The sandbox nature of Stardew Valley presents players the opportunity to choose what skills they want to hone. Some players devote countless hours to fishing, others set about exploring the mines, or learning the favorite items of the characters in Pelican Town. For me, I want to learn how to walk.
Many games have mechanics such as jumping, dodging, and shooting that players aim to become skillful at, but oftentimes, the concept of skill does not get applied to the mechanic of walking. In my experience, walking in Stardew Valley does not feel like simply an action that the player can do mindlessly. The act of walking transforms into a game itself—a game of reflex, memory, and strategy.

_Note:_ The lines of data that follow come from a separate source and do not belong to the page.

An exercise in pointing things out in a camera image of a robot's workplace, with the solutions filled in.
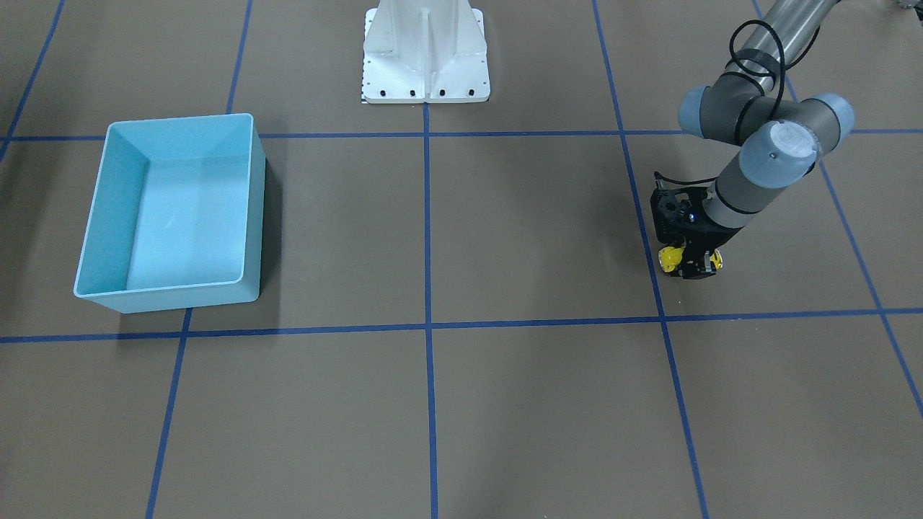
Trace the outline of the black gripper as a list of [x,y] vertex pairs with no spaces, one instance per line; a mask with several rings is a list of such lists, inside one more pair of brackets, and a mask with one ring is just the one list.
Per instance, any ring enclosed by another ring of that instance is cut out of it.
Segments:
[[695,259],[710,255],[713,250],[719,250],[719,247],[728,243],[740,230],[719,226],[702,211],[692,210],[680,210],[676,224],[678,224],[686,255]]

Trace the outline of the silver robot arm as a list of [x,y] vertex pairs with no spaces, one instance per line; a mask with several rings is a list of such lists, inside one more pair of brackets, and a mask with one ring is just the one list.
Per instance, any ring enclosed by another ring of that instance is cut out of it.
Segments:
[[688,203],[671,223],[678,236],[662,239],[681,251],[673,276],[715,275],[720,247],[852,132],[856,115],[845,98],[784,98],[789,70],[804,59],[833,8],[833,1],[776,2],[762,19],[733,32],[715,82],[682,99],[678,119],[685,133],[738,152],[706,187],[686,189]]

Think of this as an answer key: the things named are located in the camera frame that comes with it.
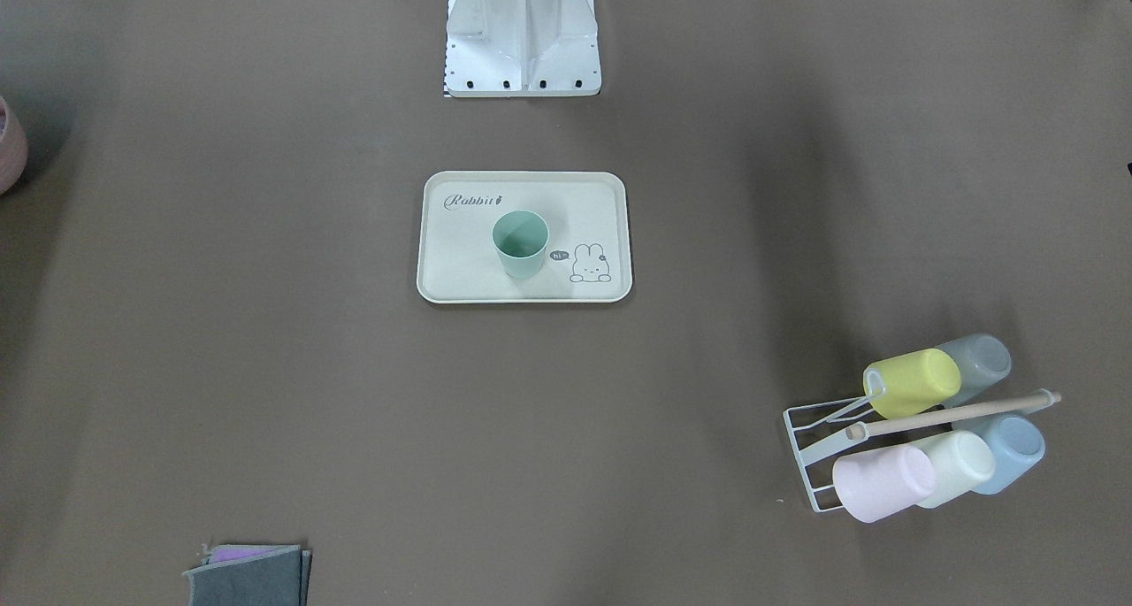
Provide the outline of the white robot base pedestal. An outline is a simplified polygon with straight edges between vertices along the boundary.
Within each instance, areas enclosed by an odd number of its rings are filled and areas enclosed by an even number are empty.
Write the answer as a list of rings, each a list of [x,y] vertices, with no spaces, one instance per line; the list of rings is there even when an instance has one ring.
[[[594,0],[447,0],[441,86],[453,99],[595,96]]]

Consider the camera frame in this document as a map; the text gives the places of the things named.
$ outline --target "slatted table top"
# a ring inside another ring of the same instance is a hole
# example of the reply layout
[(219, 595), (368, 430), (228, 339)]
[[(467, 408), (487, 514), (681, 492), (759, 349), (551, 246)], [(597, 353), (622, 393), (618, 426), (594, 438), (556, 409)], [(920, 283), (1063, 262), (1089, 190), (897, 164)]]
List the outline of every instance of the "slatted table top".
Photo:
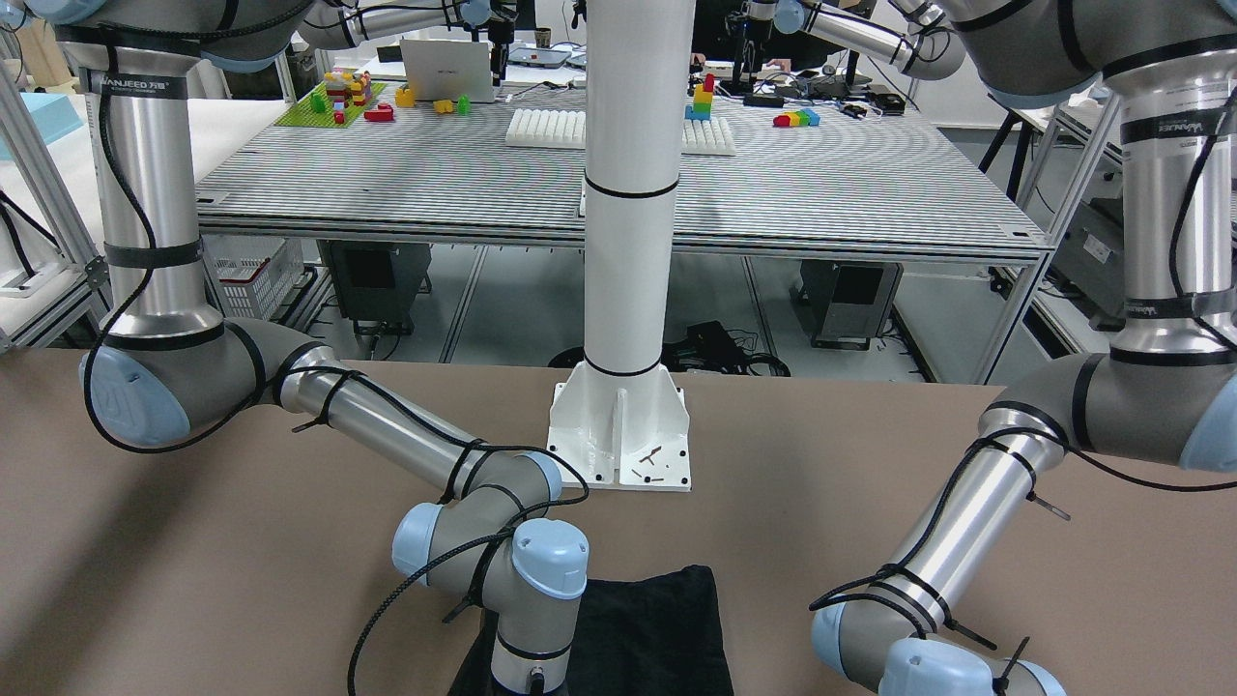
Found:
[[(583, 246), (584, 152), (503, 137), (517, 108), (584, 101), (580, 90), (537, 90), (468, 116), (418, 104), (393, 124), (270, 126), (199, 184), (203, 230)], [(778, 110), (719, 98), (738, 156), (684, 156), (675, 247), (1017, 265), (1047, 250), (1035, 224), (918, 112), (856, 121), (816, 111), (820, 127), (774, 129)]]

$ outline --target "computer case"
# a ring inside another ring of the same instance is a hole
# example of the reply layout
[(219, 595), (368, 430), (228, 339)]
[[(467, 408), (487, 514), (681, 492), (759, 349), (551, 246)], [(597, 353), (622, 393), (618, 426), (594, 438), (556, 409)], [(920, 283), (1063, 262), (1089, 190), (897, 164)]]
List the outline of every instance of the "computer case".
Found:
[(902, 279), (901, 263), (805, 260), (798, 299), (811, 310), (816, 347), (867, 351), (881, 334)]
[(383, 321), (388, 331), (412, 330), (412, 302), (429, 271), (428, 244), (320, 240), (344, 318)]

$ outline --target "white pillar base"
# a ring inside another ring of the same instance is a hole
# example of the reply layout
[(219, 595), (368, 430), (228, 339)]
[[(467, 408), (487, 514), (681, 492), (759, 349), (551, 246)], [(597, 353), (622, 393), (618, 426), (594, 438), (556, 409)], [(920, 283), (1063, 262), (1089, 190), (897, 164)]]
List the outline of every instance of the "white pillar base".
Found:
[[(565, 384), (554, 388), (548, 448), (591, 488), (687, 492), (691, 491), (688, 424), (683, 391), (666, 367), (638, 377), (611, 377), (580, 363)], [(576, 485), (575, 477), (562, 473), (564, 485)]]

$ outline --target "brown table surface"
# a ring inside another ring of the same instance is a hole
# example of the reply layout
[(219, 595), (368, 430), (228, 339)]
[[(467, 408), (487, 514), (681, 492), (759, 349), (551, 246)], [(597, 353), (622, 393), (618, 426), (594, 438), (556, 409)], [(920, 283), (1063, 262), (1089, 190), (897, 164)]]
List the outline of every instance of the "brown table surface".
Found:
[[(400, 582), (391, 534), (437, 491), (302, 417), (255, 409), (202, 445), (110, 449), (69, 351), (0, 357), (0, 694), (341, 694), (356, 633)], [(562, 372), (371, 363), (492, 443), (543, 443)], [(813, 656), (807, 605), (876, 570), (975, 436), (993, 389), (679, 376), (695, 491), (562, 511), (590, 576), (713, 567), (741, 695), (851, 695)], [(1121, 464), (1162, 481), (1165, 467)], [(1068, 461), (956, 613), (1075, 696), (1232, 692), (1232, 494), (1128, 486)], [(361, 694), (444, 694), (475, 614), (416, 587), (379, 624)]]

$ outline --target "black band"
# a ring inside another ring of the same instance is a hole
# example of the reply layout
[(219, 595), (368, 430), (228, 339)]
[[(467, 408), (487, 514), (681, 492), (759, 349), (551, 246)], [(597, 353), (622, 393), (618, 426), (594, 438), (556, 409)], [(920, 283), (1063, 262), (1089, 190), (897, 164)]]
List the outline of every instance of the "black band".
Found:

The most noticeable variation of this ‘walking game’ is one that is underpinned by the time system within Stardew Valley. Whenever I am choosing which task to do next, in other words, where to walk next, I am constantly estimating how long it will take for me to arrive at a certain location. Will I reach the store before it closes? How long does it take me to get home from the mines? What time will it be when I reach the blacksmith? Do I have to restart the day, or can I make it to Luau by 2 p.m.?
There is something profoundly delightful about learning how to walk perfectly within the rhythm of the world. It becomes a game of discovering the quickest ways to walk between one section and another. It becomes a game of clearing a precise, efficient path from my farm house to my stable. It becomes a sensation of swirling the joy con on my Switch just the right way, shifting the sprite on screen pixels to the left of a fence and barreling down towards my next destination.

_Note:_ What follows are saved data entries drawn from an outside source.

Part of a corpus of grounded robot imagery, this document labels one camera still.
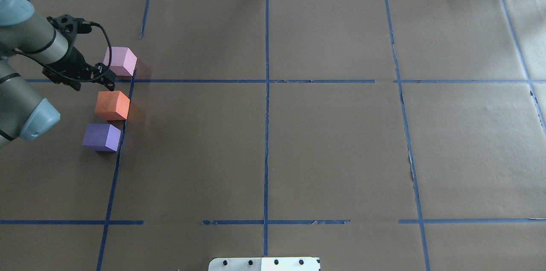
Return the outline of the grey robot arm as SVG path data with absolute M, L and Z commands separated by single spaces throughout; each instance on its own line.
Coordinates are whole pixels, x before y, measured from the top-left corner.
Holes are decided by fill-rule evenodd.
M 76 91 L 87 83 L 113 91 L 116 75 L 111 69 L 111 41 L 101 24 L 71 15 L 46 17 L 29 0 L 0 0 L 0 4 L 0 132 L 1 147 L 6 147 L 18 139 L 35 141 L 61 120 L 60 112 L 14 62 L 27 59 L 41 68 L 49 82 Z M 107 42 L 105 63 L 88 63 L 76 48 L 77 36 L 94 28 Z

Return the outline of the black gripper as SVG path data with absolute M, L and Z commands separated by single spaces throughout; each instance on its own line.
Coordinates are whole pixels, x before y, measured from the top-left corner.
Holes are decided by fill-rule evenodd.
M 56 36 L 67 40 L 67 49 L 63 57 L 43 67 L 42 74 L 55 84 L 64 84 L 79 91 L 84 82 L 100 84 L 109 91 L 115 90 L 116 74 L 105 64 L 88 64 L 75 47 L 78 34 L 92 32 L 94 22 L 75 18 L 70 15 L 48 16 L 47 21 L 56 30 Z

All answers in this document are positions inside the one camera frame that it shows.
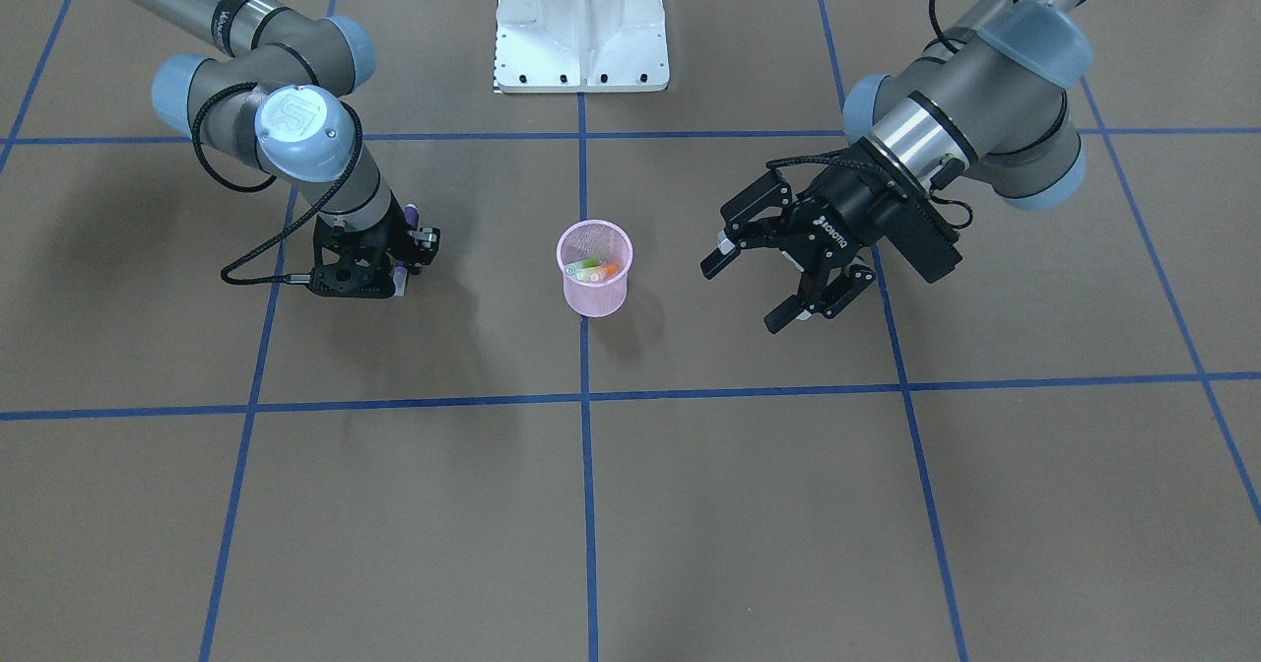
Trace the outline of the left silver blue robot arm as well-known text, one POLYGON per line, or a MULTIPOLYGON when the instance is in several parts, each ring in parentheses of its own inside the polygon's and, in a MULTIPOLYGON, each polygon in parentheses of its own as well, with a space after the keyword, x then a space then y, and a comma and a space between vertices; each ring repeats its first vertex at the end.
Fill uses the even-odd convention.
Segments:
POLYGON ((1071 13, 1087 0, 980 0, 899 74, 847 92, 846 146, 770 160, 721 207, 706 279, 749 248, 773 248, 799 272, 764 320, 778 333, 837 316, 875 281, 863 248, 886 240, 926 282, 958 267, 962 224, 941 216, 961 177, 987 183, 1023 212, 1071 198, 1084 182, 1084 141, 1068 93, 1095 52, 1071 13))

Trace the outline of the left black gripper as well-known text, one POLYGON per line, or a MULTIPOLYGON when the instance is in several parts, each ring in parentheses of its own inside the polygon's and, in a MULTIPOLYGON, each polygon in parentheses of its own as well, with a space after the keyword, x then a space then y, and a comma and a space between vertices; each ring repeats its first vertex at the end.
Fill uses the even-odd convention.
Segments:
POLYGON ((931 206, 914 182, 905 180, 874 142, 779 160, 779 166, 818 164, 823 171, 797 195, 781 171, 765 171, 720 207, 724 228, 719 247, 699 264, 707 280, 744 248, 774 247, 779 229, 791 236, 788 253, 803 271, 794 294, 764 316, 765 330, 779 333, 791 322, 816 313, 834 319, 875 284, 869 264, 850 264, 860 248, 892 242, 902 258, 927 282, 950 275, 962 261, 960 233, 931 206), (828 280, 834 270, 839 274, 828 280))

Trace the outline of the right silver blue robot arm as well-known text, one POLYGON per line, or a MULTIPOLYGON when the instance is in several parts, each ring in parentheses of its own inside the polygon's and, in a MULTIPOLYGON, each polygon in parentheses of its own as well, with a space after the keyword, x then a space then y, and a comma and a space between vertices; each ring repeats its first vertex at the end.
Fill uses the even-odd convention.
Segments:
POLYGON ((306 212, 227 264, 222 280, 243 285, 243 264, 311 224, 311 270, 274 275, 328 296, 388 298, 396 279, 438 255, 440 232, 396 198, 364 144, 346 97, 375 73, 375 45, 347 16, 311 19, 279 0, 129 0, 211 43, 217 59, 180 53, 153 79, 153 108, 188 137, 203 171, 235 192, 288 182, 306 212), (262 171, 246 187, 216 171, 206 150, 262 171))

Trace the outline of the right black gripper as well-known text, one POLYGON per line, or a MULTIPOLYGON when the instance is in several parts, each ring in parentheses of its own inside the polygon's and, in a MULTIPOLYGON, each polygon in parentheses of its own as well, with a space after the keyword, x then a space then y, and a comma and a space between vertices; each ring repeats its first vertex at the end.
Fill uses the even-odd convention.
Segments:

By focusing on walking, I am reaching towards the sensation of acceleration that is denied by, in my opinion, Stardew Valley’s low base run speed. Since I spend so much of the game walking, the act of transitioning between tasks resists just being downtime. The liminal spaces between sections of the world became play spaces of their own, where the challenge is memorizing the layout of the obstacles and then executing deft swerves around them.

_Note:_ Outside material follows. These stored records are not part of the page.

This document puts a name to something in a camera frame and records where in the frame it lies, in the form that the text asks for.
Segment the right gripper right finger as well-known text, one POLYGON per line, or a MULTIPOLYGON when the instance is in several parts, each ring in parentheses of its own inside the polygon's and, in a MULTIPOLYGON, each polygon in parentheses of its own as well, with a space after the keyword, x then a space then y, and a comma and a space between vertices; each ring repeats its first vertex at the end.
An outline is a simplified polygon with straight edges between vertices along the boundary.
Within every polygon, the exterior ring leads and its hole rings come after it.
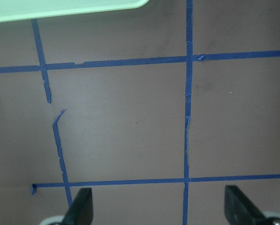
POLYGON ((236 185, 225 187, 224 215, 230 225, 273 224, 236 185))

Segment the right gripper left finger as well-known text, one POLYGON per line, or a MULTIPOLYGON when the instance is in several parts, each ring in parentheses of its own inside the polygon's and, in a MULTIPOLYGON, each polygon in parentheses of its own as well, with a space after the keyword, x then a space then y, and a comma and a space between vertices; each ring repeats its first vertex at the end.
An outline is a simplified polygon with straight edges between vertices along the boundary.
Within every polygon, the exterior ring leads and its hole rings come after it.
POLYGON ((63 218, 64 225, 91 225, 93 221, 92 189, 81 188, 63 218))

The rest of my gameplay has almost become completely folded into this desire to walk swiftly and beautifully. The moments of fishing, buying, talking, all of it becomes a part of a cooldown phase before the following round of guessing what time it will be when I reach my next destination and trying to walk there as perfectly as possible.
Walking becomes even more intricate and intriguing when it is integral to the other tasks I am performing, such as farming or navigating the mines. Particularly in farming, walking is no longer just a matter of memorization, but a matter of strategy. I am constantly reshaping and retracing the steps I take over my crops to deliver the most satisfying walking experience. Additionally, I frequently find myself strategically re-designing my farm to optimize my walking route. Should I water the plants vertically? Horizontally? How can I weave between the beanpoles? How fast does my watering can run out?
This last one is an endless nightmare for me. The little icon indicating that the water has run out feels synonymous with Game Over. The seamless movement from one action to the next has been broken, the flow halted. Since the watering can is upgraded incrementally as you continue to play, the instinctual sense of knowing when you need to pivot to the pond and fill up the can is constantly being negotiated. And while I know that I can see the amount of water I have left in the corner of the screen, my brain has decided that peeking at it is cheating.
The current strategy I am using is vertical rows of 6. I begin to water from the top left most corner, continuing to the right horizontally. Then doubling back to refill my can, and continuing from the bottom right most corner, continuing to the left horizontally. This continues until I finish watering everything, landing in the middle of the crops, leaving me perfectly lined up to run towards the chest in front of my house immediately afterwards.
One unintended consequence of my walking games is that I have no friends. I actually do not have more than two hearts with anyone. The problem is that I never deviate from my walking paths to talk to people, and I have not studied their schedules enough to understand how to make them destinations. The only individual that I have managed to give gifts to is Sebastian, because he appears along my path back from the mines.
This metagame has begun to profoundly shape my enjoyment of Stardew Valley. This seemingly silly goal of “learning how to walk” has allowed me to transform the experience of navigating into a delicate performance. I have taken the tempo of the accelerated time in the game and used it to craft a new mode of swiftness and purpose into my walking. While I am sure I could watch a speedrunner to learn the objectively fastest way to walk, my goal is not simply moving quickly—it is to move in time. It is to uncover the rhythm of play and the movements that makes the overwhelming hustle and bustle of the game feel perfectly on beat.